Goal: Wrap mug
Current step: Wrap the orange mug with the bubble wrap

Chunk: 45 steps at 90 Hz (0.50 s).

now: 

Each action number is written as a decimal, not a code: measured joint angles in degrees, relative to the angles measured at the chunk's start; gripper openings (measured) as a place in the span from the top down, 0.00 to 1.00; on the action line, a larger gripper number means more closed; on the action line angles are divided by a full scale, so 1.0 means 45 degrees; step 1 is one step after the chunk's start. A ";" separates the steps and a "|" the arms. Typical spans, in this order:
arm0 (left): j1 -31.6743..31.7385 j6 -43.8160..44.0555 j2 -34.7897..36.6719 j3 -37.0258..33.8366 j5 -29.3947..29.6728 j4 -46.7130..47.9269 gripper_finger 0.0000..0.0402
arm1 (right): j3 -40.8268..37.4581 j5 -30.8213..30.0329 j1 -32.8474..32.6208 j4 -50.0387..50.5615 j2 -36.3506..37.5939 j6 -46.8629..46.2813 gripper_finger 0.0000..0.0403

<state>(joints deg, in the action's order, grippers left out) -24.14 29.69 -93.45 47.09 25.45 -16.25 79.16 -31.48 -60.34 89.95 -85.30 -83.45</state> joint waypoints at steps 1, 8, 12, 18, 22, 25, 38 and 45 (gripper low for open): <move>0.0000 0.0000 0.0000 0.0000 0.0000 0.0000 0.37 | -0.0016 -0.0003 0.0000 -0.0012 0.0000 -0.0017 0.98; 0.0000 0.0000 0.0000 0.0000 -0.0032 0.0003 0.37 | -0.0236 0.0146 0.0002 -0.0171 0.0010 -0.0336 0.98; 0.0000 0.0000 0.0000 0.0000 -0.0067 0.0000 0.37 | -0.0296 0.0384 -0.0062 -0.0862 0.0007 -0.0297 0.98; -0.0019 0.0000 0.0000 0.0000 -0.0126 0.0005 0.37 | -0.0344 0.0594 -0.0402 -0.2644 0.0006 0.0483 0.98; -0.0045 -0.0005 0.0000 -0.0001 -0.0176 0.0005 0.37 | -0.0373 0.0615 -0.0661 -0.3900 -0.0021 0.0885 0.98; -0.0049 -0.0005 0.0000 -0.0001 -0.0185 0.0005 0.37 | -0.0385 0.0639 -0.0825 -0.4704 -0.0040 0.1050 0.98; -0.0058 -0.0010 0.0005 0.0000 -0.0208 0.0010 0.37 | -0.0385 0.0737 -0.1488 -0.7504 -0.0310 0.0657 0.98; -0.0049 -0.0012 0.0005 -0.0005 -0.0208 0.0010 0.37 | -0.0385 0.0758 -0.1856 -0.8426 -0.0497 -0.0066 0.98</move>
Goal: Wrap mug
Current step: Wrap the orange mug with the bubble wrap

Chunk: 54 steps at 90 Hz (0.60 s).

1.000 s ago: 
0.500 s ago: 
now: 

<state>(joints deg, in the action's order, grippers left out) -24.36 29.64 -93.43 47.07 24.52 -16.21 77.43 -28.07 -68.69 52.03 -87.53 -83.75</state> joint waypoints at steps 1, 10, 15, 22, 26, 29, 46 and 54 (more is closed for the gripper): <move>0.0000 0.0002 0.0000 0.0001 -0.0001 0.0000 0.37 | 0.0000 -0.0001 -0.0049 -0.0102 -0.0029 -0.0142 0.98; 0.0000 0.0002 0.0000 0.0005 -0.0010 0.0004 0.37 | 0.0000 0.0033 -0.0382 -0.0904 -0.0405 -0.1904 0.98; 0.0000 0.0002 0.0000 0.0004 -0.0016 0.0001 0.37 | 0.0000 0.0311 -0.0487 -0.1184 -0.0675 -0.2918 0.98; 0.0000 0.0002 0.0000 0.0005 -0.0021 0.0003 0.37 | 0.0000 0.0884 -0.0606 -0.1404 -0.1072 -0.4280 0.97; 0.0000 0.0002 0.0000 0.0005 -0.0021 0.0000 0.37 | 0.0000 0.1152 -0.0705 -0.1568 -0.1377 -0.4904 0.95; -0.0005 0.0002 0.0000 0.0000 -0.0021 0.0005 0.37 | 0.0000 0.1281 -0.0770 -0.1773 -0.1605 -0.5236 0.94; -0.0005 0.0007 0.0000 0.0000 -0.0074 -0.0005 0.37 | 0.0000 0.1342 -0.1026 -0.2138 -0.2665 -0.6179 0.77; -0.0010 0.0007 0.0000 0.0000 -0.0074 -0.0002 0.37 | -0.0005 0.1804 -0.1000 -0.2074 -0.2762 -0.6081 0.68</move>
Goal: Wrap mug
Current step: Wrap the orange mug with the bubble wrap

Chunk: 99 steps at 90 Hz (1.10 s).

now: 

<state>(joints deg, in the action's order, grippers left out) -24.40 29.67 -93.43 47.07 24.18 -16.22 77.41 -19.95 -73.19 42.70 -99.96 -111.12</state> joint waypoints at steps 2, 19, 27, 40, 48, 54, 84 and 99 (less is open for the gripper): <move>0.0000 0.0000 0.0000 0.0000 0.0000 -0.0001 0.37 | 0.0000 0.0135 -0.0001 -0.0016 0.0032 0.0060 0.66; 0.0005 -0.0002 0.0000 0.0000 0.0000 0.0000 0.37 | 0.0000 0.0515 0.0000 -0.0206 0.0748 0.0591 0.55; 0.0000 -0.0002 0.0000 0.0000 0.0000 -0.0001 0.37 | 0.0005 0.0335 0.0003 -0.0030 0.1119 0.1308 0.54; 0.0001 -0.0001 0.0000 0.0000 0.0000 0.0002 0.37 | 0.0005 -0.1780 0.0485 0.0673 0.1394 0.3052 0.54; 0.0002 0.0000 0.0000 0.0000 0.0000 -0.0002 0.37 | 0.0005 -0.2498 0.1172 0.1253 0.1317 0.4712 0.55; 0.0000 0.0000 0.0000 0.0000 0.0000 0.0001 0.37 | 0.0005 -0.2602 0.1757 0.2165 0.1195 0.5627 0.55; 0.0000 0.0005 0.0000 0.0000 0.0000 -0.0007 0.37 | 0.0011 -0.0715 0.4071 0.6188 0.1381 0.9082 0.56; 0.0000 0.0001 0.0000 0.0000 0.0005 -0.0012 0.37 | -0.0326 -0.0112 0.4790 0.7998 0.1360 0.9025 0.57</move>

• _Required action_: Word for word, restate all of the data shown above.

• _Response area_:
Goal: Wrap mug
Current step: Wrap the orange mug with the bubble wrap

Chunk: 45 steps at 90 Hz (0.50 s).

now: 

Each action number is written as a decimal, not a code: measured joint angles in degrees, relative to the angles measured at the chunk's start; gripper openings (measured) as a place in the span from the top down, 0.00 to 1.00; on the action line, a larger gripper number means more closed; on the action line angles are divided by a full scale, so 1.0 means 45 degrees; step 1 is one step after the chunk's start. A ";" separates the steps and a "|" the arms. Typical spans, in this order:
arm0 (left): j1 -31.6743..31.7385 j6 -43.8160..44.0555 j2 -34.7897..36.6719 j3 -37.0258..33.8366 j5 -29.3947..29.6728 j4 -46.7130..47.9269 gripper_finger 0.0000..0.0402
arm1 (right): j3 -40.8268..37.4581 j5 -30.8213..30.0329 j1 -32.8474..32.6208 j4 -50.0387..50.5615 j2 -36.3506..37.5939 j6 -46.8629..46.2813 gripper_finger 0.0000..0.0403

<state>(joints deg, in the action's order, grippers left out) -24.14 29.69 -93.45 47.09 25.45 -16.25 79.16 -31.48 -60.34 89.95 -85.30 -83.45</state> joint waypoints at steps 1, 8, 12, 18, 22, 25, 38 and 45 (gripper low for open): <move>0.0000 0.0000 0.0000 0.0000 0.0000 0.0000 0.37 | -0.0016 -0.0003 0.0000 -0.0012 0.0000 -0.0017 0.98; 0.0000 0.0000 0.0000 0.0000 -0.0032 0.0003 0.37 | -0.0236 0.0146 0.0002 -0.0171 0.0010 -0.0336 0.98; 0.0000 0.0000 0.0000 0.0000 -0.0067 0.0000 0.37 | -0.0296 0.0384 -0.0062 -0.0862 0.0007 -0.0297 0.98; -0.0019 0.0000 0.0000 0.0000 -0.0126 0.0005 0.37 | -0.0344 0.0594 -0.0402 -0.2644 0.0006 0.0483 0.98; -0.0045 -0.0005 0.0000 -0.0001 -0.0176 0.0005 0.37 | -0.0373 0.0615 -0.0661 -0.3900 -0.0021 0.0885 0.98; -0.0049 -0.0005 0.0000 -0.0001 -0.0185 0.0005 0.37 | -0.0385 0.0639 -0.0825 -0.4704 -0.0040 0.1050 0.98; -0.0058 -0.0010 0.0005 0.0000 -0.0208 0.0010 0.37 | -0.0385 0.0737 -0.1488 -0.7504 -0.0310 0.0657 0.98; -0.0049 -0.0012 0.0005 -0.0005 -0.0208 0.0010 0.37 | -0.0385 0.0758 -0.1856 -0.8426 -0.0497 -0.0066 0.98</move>
Goal: Wrap mug
Current step: Wrap the orange mug with the bubble wrap

Chunk: 54 steps at 90 Hz (0.60 s).

1.000 s ago: 
0.500 s ago: 
now: 

<state>(joints deg, in the action's order, grippers left out) -24.36 29.64 -93.43 47.07 24.52 -16.21 77.43 -28.07 -68.69 52.03 -87.53 -83.75</state> joint waypoints at steps 1, 10, 15, 22, 26, 29, 46 and 54 (more is closed for the gripper): <move>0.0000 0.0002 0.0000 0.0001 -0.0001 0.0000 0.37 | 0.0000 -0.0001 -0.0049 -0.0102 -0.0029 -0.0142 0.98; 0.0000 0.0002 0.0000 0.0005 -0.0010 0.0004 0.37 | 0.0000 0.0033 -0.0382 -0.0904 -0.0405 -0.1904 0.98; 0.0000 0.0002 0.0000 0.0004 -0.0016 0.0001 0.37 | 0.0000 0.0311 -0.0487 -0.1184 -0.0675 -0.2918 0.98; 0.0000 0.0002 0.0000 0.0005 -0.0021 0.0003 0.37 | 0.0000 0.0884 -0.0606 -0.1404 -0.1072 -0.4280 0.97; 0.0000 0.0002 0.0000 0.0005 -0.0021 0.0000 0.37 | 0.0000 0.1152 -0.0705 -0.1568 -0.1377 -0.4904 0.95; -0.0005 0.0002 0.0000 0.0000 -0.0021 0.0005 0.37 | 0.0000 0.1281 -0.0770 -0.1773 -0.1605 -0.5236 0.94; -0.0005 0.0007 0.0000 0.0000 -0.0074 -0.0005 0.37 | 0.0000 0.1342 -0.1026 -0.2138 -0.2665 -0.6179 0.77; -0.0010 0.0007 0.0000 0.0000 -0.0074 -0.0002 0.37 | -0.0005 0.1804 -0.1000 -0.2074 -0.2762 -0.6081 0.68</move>
Goal: Wrap mug
Current step: Wrap the orange mug with the bubble wrap

Chunk: 99 steps at 90 Hz (1.10 s).

now: 

<state>(joints deg, in the action's order, grippers left out) -24.40 29.67 -93.43 47.07 24.18 -16.22 77.41 -19.95 -73.19 42.70 -99.96 -111.12</state> joint waypoints at steps 2, 19, 27, 40, 48, 54, 84 and 99 (less is open for the gripper): <move>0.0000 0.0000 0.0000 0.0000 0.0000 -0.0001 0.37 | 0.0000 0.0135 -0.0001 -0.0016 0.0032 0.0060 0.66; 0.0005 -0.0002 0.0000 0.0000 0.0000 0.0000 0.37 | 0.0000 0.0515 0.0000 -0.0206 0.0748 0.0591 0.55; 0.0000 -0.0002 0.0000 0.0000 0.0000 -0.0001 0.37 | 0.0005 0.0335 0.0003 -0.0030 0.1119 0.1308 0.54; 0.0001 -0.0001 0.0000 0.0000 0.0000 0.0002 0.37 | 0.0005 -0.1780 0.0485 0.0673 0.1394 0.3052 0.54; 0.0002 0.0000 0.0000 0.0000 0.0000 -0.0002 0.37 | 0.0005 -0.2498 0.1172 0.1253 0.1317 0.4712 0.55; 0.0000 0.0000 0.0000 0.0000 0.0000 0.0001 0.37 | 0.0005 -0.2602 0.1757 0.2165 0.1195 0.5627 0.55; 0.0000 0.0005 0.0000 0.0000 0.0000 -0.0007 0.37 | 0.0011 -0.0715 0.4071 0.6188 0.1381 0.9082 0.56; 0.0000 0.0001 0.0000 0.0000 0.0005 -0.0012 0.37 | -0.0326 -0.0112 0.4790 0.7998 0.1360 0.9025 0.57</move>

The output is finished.